Biomedical Engineering Research Division, University of Glasgow, Glasgow, UK.
Wasit University, Wasit, Iraq.
J Neuroeng Rehabil. 2021 Feb 25;18(1):44. doi: 10.1186/s12984-021-00838-y.
Regaining hand function is the top priority for people with tetraplegia, however access to specialised therapy outwith clinics is limited. Here we present a system for hand therapy based on brain-computer interface (BCI) which uses a consumer grade electroencephalography (EEG) device combined with functional electrical stimulation (FES), and evaluate its usability among occupational therapists (OTs) and people with spinal cord injury (SCI) and their family members.
Users: Eight people with sub-acute SCI (6 M, 2F, age 55.4 ± 15.6) and their caregivers (3 M, 5F, age 45.3 ± 14.3); four OTs (4F, age 42.3 ± 9.8).
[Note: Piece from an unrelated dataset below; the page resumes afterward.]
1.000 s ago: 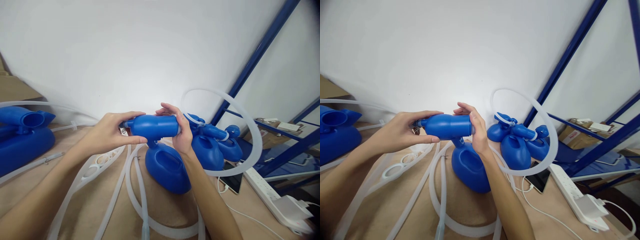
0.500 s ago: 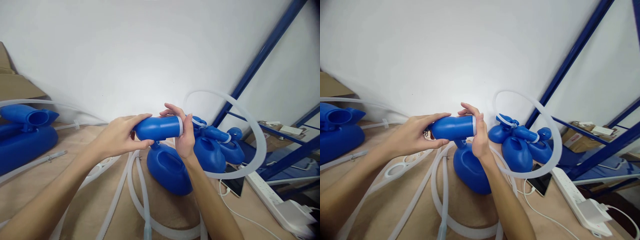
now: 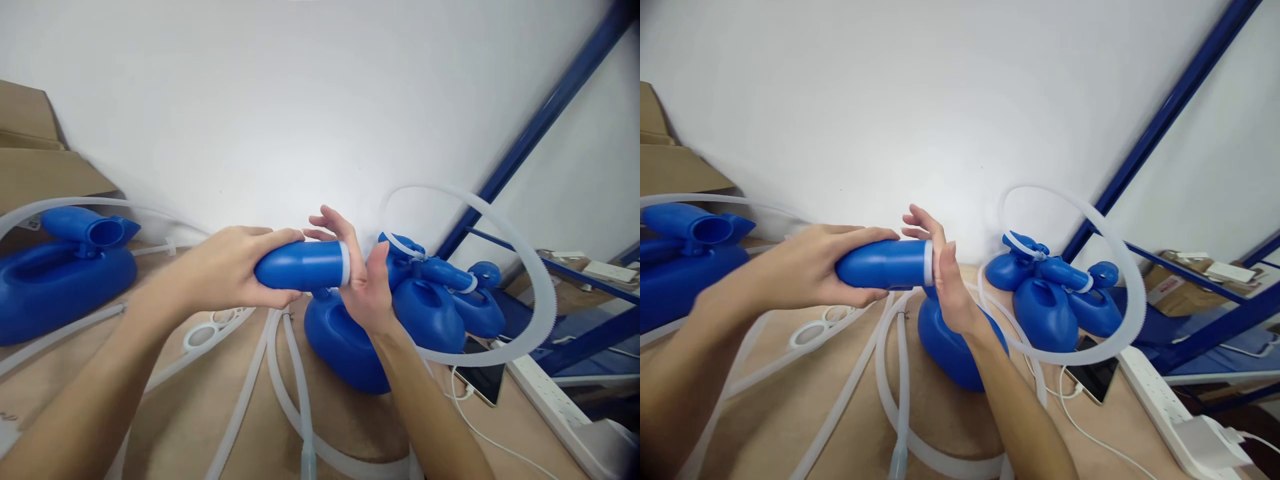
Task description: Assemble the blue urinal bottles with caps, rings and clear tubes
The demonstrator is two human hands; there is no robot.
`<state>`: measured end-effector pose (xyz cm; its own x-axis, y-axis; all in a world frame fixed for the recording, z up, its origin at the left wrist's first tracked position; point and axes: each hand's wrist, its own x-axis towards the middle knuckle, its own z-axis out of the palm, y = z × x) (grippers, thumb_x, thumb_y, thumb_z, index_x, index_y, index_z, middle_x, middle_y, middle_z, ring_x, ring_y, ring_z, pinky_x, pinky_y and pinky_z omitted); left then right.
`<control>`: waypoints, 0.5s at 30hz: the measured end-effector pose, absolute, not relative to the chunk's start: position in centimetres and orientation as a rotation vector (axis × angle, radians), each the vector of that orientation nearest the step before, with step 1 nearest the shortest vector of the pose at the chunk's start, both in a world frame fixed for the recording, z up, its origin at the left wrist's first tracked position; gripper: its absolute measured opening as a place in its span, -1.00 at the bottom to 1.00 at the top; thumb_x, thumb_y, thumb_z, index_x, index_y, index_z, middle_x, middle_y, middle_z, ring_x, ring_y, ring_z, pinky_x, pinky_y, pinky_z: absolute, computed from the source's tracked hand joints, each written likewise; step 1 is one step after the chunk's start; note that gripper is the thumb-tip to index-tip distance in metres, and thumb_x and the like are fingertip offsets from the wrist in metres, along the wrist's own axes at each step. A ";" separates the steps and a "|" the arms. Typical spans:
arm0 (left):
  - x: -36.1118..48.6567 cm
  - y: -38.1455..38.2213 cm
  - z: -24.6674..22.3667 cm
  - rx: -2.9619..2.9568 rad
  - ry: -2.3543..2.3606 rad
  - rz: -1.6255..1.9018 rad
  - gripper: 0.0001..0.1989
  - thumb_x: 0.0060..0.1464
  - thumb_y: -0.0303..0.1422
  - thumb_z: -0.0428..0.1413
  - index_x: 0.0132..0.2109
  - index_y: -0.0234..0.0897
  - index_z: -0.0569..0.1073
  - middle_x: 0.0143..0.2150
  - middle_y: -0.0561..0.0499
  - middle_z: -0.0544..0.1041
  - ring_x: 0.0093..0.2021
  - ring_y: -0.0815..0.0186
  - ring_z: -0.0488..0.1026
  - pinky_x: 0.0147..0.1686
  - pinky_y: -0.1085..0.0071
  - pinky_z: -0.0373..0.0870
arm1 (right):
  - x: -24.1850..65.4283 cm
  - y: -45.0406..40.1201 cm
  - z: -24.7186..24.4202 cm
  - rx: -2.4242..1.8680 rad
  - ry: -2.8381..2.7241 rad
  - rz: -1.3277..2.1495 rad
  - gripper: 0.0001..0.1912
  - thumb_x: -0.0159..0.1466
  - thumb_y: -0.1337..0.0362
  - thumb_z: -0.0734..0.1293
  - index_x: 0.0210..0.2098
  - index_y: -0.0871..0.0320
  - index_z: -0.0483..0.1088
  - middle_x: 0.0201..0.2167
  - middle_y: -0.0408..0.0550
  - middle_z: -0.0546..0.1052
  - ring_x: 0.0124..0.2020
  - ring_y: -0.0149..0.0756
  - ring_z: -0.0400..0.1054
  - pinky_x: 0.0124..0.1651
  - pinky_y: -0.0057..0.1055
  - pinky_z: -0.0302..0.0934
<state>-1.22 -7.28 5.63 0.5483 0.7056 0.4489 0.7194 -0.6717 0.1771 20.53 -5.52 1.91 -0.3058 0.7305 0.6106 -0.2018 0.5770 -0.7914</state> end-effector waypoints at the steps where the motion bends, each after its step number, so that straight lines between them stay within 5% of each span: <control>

User Activity: Researchers trained OTs; OTs subsequently taught caregivers to set up the system for the people with SCI to perform hand therapy. Hand therapy consisted of attempted movement (AM) of one hand to lower the power of EEG sensory-motor rhythm in the 8-12 Hz band and thereby activate FES which induced wrist flexion and extension. Technology: Consumer grade wearable EEG, multichannel FES, custom made BCI application.
Research space within hospital. Evaluation: donning times, BCI accuracy, BCI and FES parameter repeatability, questionnaires, focus groups and interviews.
Effectiveness: The BCI accuracy was 70-90%. Efficiency: Median donning times decreased from 40.5 min for initial session to 27 min during last training session (N = 7), dropping to 14 min on the last self-managed session (N = 3). BCI and FES parameters were stable from session to session. Satisfaction: Mean satisfaction with the system among SCI users and caregivers was 3.68 ± 0.81 (max 5) as measured by QUEST questionnaire. Main facilitators for implementing BCI-FES technology were "seeing hand moving", "doing something useful for the loved ones", good level of computer literacy (people with SCI and caregivers), "active engagement in therapy" (OT), while main barriers were technical complexity of setup (all groups) and "lack of clinical evidence" (OT).
BCI-FES has potential to be used as at home hand therapy by people with SCI or stroke, provided it is easy to use and support is provided. Transfer of knowledge of operating BCI is possible from researchers to therapists to users and caregivers. Trial registration Registered with NHS GG&C on December 6th 2017; clinicaltrials.gov reference number NCT03257982, url: https://clinicaltrials.gov/ct2/show/NCT03257982 .
恢复手部功能是四肢瘫痪患者的首要任务,然而,他们在诊所之外获得专业治疗的机会有限。在这里,我们提出了一种基于脑机接口(BCI)的手部治疗系统,该系统使用消费级脑电图(EEG)设备结合功能性电刺激(FES),并评估其在职业治疗师(OT)和脊髓损伤(SCI)患者及其家属中的可用性。
用户:8 名亚急性 SCI 患者(6 名男性,2 名女性,年龄 55.4±15.6 岁)及其照顾者(3 名男性,5 名女性,年龄 45.3±14.3 岁);4 名 OT(4 名女性,年龄 42.3±9.8 岁)。用户活动:研究人员培训 OT;OT 随后教导照顾者为 SCI 患者设置系统以进行手部治疗。手部治疗包括试图移动一只手,以降低 8-12 Hz 频段 EEG 感觉运动节律的功率,从而激活 FES,从而引起腕关节屈曲和伸展。技术:消费级可穿戴脑电图、多通道 FES、定制的 BCI 应用程序。
医院内的研究空间。评估:佩戴时间、BCI 准确性、BCI 和 FES 参数可重复性、问卷、焦点小组和访谈。
有效性:BCI 准确率为 70-90%。效率:中位数佩戴时间从初始会话的 40.5 分钟减少到最后一次训练会话的 27 分钟(N=7),在最后一次自我管理的会话中减少到 14 分钟(N=3)。BCI 和 FES 参数在会话之间保持稳定。满意度:SCI 患者和照顾者对系统的平均满意度为 3.68±0.81(最高 5),采用 QUEST 问卷进行测量。实施 BCI-FES 技术的主要促进因素是“看到手在动”、“为所爱的人做一些有用的事情”、良好的计算机素养(SCI 患者和照顾者)、“积极参与治疗”(OT),而主要障碍是设置的技术复杂性(所有组)和“缺乏临床证据”(OT)。
BCI-FES 有可能成为 SCI 或中风患者在家中进行手部治疗的方法,前提是易于使用并提供支持。从研究人员到治疗师再到用户和照顾者,都可以转移操作 BCI 的知识。